A aglomeração também traz problemas como o acúmulo de lixo e a sujeira deixada por quem precisa fazer suas necessidades na rua. Caixas de papelão e sacos plásticos são alguns dos ítens mais espalhados pelo local. A fonte luminosa (reformada pela Prefeitura do Recife no fim do ano passado) segue sendo usada como área de banho.

O mau cheiro e a insegurança causaram, inclusive, a mudança de uma das lojas, que passou para um novo ponto comercial na Rua Rosário da Boa Vista. "Não aguentamos ficar um ano lá. Além de muita droga, a frente também ficava imunda", diz a funcionária de uma distribuidora de produtos óticos.

Um dos prédios das imediações está com uma placa de "aluga-se" há seis meses.

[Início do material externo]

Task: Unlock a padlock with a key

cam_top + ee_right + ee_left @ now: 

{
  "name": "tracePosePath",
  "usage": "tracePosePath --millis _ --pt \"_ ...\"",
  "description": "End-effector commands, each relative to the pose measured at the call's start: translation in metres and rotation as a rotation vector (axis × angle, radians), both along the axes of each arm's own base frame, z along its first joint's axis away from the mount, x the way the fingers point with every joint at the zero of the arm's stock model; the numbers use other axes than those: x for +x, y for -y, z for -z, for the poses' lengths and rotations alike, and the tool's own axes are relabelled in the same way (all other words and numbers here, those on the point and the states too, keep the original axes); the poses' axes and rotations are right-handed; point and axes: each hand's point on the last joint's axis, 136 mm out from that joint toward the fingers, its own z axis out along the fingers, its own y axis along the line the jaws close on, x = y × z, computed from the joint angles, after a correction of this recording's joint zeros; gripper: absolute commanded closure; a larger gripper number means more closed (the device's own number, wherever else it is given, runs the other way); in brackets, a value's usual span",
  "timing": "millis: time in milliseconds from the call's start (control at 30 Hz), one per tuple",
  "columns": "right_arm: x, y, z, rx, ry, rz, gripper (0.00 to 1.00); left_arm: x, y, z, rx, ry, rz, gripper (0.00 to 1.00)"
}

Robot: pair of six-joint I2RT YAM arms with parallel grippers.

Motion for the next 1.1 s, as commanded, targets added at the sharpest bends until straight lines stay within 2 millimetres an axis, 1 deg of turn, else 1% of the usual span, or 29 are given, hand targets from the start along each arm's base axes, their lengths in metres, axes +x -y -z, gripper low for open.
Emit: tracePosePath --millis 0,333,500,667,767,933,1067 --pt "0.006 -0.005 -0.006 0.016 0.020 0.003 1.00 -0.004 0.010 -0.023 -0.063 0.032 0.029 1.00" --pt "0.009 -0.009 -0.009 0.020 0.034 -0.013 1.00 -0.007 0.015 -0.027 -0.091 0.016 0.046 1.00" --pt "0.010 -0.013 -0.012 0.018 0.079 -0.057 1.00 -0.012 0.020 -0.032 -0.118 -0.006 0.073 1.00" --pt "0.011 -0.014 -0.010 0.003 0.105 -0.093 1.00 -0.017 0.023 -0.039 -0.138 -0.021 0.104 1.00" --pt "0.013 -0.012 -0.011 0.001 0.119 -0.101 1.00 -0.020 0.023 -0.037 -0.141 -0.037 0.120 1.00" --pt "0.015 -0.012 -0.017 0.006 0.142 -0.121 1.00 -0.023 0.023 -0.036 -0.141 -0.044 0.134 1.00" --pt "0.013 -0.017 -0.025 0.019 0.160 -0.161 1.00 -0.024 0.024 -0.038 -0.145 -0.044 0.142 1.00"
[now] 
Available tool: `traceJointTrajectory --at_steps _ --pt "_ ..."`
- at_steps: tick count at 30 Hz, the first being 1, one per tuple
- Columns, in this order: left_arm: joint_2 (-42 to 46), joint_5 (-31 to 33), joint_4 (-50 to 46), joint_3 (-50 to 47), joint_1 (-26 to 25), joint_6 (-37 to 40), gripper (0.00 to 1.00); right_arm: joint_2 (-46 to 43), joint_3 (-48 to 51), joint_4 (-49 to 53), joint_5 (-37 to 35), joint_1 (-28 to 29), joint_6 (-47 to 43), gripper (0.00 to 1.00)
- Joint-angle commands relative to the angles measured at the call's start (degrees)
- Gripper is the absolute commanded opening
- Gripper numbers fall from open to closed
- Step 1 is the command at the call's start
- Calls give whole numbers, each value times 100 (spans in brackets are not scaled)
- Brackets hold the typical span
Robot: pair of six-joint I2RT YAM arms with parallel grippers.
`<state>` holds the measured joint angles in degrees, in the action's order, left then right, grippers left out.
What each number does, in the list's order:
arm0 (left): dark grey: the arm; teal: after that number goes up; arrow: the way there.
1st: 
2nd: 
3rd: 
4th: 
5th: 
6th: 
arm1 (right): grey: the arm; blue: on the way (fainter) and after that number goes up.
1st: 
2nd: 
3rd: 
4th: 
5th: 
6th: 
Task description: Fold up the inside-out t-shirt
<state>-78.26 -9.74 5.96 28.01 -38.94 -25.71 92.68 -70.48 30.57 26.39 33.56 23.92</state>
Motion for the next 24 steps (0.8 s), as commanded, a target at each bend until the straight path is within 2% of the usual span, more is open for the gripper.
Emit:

Segundo a proprietária, a crise econômica é a maior responsável pela falta de inquilinos, mas a situação do local também atrapalha. "Todo locatário meu reclama desses problemas. Sempre que eu venho mostrar o imóvel a alguém, tenho que limpar tudo e lavar a frente para melhorar a impressão", afirma a dona.

Assistência

A Prefeitura do Recife informou que, nesta quarta-feira (29), às 14h, a Secretaria Executiva de Políticas sobre Drogas vai realizar uma visita à Praça Maciel Pinheiro com uma ação "baseada nos três pilares: cuidado, prevenção e reinserção". Segundo a PCR, isso significa a abordagem das equipes aos usuários de drogas para redução de danos, encaminhamento médico, psicológico e terapêutico, a depender da necessidade de cada usuário.

A administração municipal também esclareceu que mantém o Serviço Especializado em Abordagem Social de Rua (SEAS), que dispõe de sete equipes nos três turnos (cinco diurnas e duas noturnas). O serviço monitora as áreas das seis RPAs, incluindo a Praça Maciel Pinheiro, e trabalha com a sensibilização das pessoas, visando o resgate da cidadania e a retirada consensual.

Policiamento

Em nota, a Polícia Militar de Pernambuco informa que o policiamento no entorno da Praça Maciel Pinheiro é realizado, diariamente, por meio de Patrulhas do Bairro, motopatrulhamento e com o Grupo de Apoio Tático Itinerante (GATI) do 16º Batalhão. Além disso, também existe o monitoramento através das câmeras da Secretaria de Defesa Social. A nota informa ainda que vai intensificar o policiamento no local com abordagens a fim de verificar suspeitos e apreender armas ou qualquer material que cause dano a sociedade.